Sunday, January 23, 2011

Talking Things Through

It's difficult to know how much to "talk through" on such a public space as a blog. Especially when it concerns the body of Christ. I would never want to say or do anything that hurts the body of Christ. It's just that what I've been seeing lately bothers me a great deal.

There are believers who are content to continue in the traditional way of things; meaning that they are happy to keep on doing things because it's "always been done that way" or that's the way they were taught and so on. I can understand that mentality to a certain extent. I mean, honestly, it's just easier to do things that way or believe like that. Change requires work and inner reflection. Most of us, myself included, don't really like change. However, our relationship with Jesus Christ needs to be one that is constantly changing - for the better.

When we were born physically, we were small and defenseless. We had no other choice but to depend on the knowledge and skills of those in charge of our care. However, the older we got, we were expected to take on more and more responsibilities for our own care. It's the same thing with our spiritual lives. God doesn't want us to remain in infancy. We are to gradually take responsibility for our own personal growth and begin reaching out to others who are young in the faith and help nurture them into spiritual adulthood. This is a challenging thing to do when so many people who should be spiritual mentors, still require mentors themselves, and see no problem with that.

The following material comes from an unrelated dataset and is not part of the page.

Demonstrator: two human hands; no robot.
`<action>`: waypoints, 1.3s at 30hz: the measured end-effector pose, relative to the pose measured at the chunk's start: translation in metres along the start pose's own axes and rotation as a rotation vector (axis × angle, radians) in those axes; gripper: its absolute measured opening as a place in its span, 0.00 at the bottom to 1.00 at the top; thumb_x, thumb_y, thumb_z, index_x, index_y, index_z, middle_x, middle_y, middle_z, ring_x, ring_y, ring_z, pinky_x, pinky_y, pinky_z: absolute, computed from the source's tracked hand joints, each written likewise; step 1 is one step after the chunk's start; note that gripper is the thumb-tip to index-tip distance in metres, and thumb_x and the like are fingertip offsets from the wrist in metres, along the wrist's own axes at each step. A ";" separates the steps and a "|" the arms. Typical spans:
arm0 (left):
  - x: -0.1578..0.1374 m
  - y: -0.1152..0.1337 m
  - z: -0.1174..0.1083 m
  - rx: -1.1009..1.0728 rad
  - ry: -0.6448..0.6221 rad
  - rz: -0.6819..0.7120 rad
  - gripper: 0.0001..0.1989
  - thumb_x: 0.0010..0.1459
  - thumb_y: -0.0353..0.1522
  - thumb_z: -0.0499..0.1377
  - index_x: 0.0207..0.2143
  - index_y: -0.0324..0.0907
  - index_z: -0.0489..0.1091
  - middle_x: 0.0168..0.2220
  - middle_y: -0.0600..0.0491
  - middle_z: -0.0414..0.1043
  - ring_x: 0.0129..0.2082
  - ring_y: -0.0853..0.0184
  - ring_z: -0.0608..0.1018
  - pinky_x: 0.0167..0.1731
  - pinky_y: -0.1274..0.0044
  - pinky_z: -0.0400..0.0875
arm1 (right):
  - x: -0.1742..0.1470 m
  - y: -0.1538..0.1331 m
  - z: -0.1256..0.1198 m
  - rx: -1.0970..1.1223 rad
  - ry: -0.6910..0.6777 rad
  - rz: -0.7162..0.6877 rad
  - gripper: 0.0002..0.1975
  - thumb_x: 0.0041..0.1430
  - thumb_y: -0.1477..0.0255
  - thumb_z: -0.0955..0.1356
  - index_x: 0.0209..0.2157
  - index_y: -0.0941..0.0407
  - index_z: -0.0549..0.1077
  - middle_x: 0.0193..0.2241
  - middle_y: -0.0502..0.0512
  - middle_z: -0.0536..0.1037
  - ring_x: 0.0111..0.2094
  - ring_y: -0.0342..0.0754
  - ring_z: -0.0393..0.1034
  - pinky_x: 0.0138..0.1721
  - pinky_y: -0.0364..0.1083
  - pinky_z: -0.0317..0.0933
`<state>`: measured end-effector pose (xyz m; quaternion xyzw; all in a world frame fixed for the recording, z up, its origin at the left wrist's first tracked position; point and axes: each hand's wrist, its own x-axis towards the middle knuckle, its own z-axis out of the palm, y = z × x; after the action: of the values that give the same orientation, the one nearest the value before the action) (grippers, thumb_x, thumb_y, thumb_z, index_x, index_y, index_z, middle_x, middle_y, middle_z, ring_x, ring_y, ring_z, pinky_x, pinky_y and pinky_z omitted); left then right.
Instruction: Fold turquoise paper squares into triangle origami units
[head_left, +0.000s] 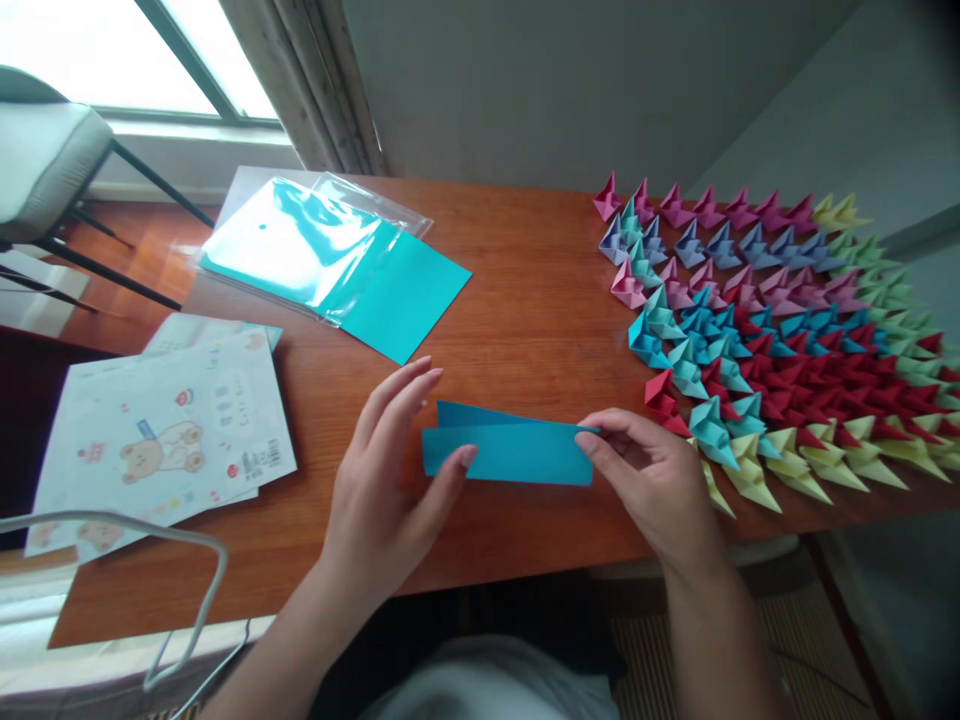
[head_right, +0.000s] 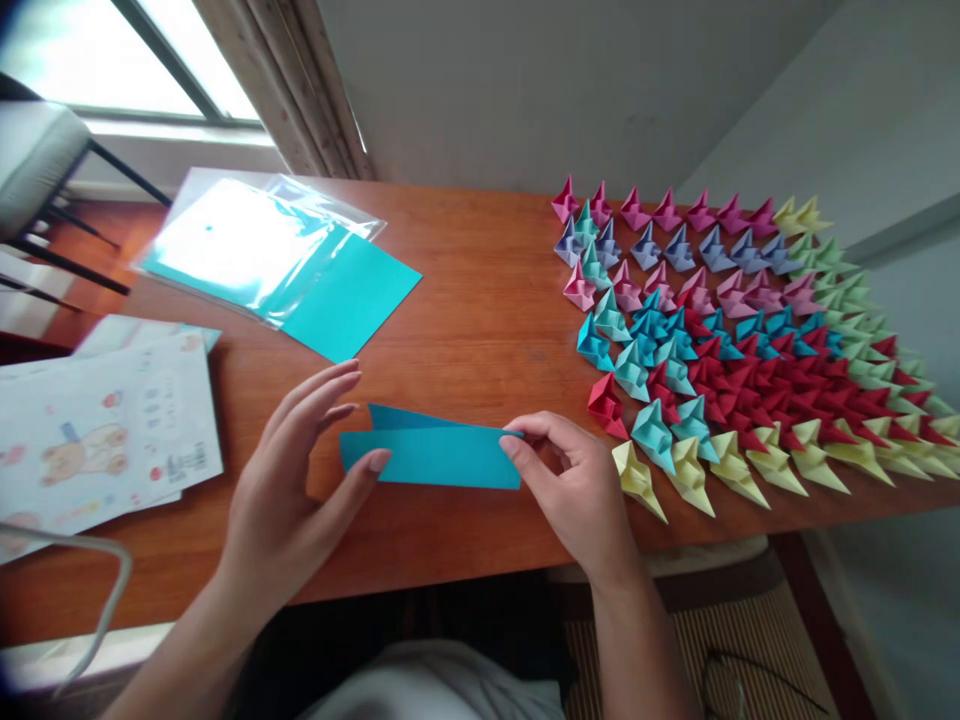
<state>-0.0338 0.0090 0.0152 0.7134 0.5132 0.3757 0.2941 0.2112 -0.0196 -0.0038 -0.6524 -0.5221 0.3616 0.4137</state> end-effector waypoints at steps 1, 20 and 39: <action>0.003 -0.003 -0.002 -0.109 -0.018 -0.058 0.25 0.62 0.31 0.62 0.61 0.46 0.64 0.62 0.44 0.66 0.61 0.56 0.71 0.54 0.67 0.74 | 0.000 -0.001 -0.001 0.002 0.002 -0.009 0.08 0.59 0.63 0.73 0.35 0.53 0.79 0.33 0.52 0.81 0.33 0.48 0.75 0.34 0.45 0.70; 0.010 -0.009 -0.014 -0.577 -0.152 -0.530 0.16 0.45 0.38 0.74 0.37 0.42 0.79 0.33 0.51 0.78 0.30 0.67 0.77 0.25 0.81 0.72 | -0.003 -0.019 -0.004 0.050 0.075 -0.102 0.03 0.59 0.67 0.73 0.34 0.51 0.79 0.32 0.51 0.81 0.33 0.48 0.75 0.34 0.45 0.71; 0.008 -0.004 -0.006 -0.514 0.088 -0.572 0.12 0.42 0.36 0.75 0.28 0.41 0.79 0.26 0.55 0.76 0.25 0.71 0.74 0.23 0.84 0.68 | -0.004 -0.021 -0.006 -0.010 0.118 -0.113 0.03 0.58 0.68 0.74 0.34 0.51 0.81 0.32 0.50 0.82 0.32 0.47 0.77 0.36 0.45 0.72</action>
<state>-0.0396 0.0181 0.0172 0.4274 0.5928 0.4252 0.5339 0.2082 -0.0225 0.0180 -0.6440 -0.5346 0.2960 0.4601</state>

Doing things because they've "always been done that way" might be the easy thing to do, but is it the Biblical thing to do? If we're not even willing to look to Scripture for the answer to that, then our growth will be stunted.

I mentioned that spiritual change and growth requires work and inner reflection. Inner reflection, I think, is too threatening to most. Those of us who have received Christ as our Lord and Savior, although redeemed, are not completely sanctified at the moment of our spiritual birth. Sanctification is something we have to move toward. In Psalm 139:23, the psalmist says, "Search me, God, and know my heart; test me and know my anxious thoughts". We need to look inside our hearts and ask God to do the same. We need to be willing to recognize any sin that might be lingering there. If we're not willing to do that, our growth will be stunted.

There are other things going through my mind that I am not yet able to put into words. I will try, however, to talk through the mumbled mess in my head. The term "body" that Paul uses so often to describe believers in Christ continues to stand out to me.

There is something about pain in our physical bodies that we do not like, but it is a necessity. If we don't feel pain, we won't know there is potentially a problem. However, if we do feel pain but constantly take pain killers to numb the pain, we might be ignoring THE symptom that our body is trying to get us to notice that there IS a problem (I know I probably could have worded that better, but that is the best I have right now). I believe Paul said that if one member of the body is hurting, then the entire body will hurt. Well, I am a member of the body of Christ, and I'm hurting. I feel more like an artificial limb than an actual body part. That might not be the best description, because it's not that I don't feel like a legitimate member of Christ's body, I know without a doubt that I am. Like I said, I'm not quite able to put my thoughts into words right now. I'm still talking things through.

Tuesday, January 4, 2011

How much is enough?

LOTS on my mind these days. A few days ago I completed a Bible study called "Living Like You Belong to God", a Precept Ministries study. There were some hard things for me to swallow in this one. Overall it's a study on how we, as believers in Jesus Christ, are to be holy. The things I am trying to sort out are: 1) concerning the foods we eat, and 2) recognizing/respecting government authority. There was more to the study, but these two issues are the ones I don't feel I have completely or accurately embraced. I'm not even sure how to fully explain my thought process on these issues - I am that torn. I trust the Holy Spirit to reveal to me at the proper time exactly what He wants me to understand WHEN He wants me to understand it. My salvation is secure regardless of whether or not I choose to continue to eat pork, however, I sincerely want to be holy for God is holy.

As far as government authority is concerned, I am torn in how far my respect for my leaders is expected to go. I mean there are not very many political leaders worthy of respect these days. The decisions being made supposedly on our behalf go against my principles! Is it wrong for me to desire and even demand that the people I vote for stand up for what is right? Is it wrong for me to stand up for what is right? I honestly don't know how much is enough.

To add to those thoughts concerning government participation, are the concerns I have regarding the stability of our nation and even the globe. It appears that this supposed "New World Order" is closer than ever before. George Soros is a man who is promoting this agenda more and more. There are university professors and community organizers encouraging "revolution", even specifying "striking", "blocking streets", "closing down schools", etc. There are even radical ideas concerning "population reduction", which I believe goes beyond the abhorrent Planned Parenthood.

So why do these things concern me? The dilemma, in my mind, is how much involvement is enough? It seems to be that all of these things are happening because we are in the end times. So I wonder if I am just to sit back and watch it all happen, or am I supposed to step up and speak up? Anyone following me? Like I said, my thoughts go around and around so much on these issues that I get frustrated.

To those close to me, you know how passionate I am about being informed, being educated, being aware of what's going on. BUT IS THAT ENOUGH?!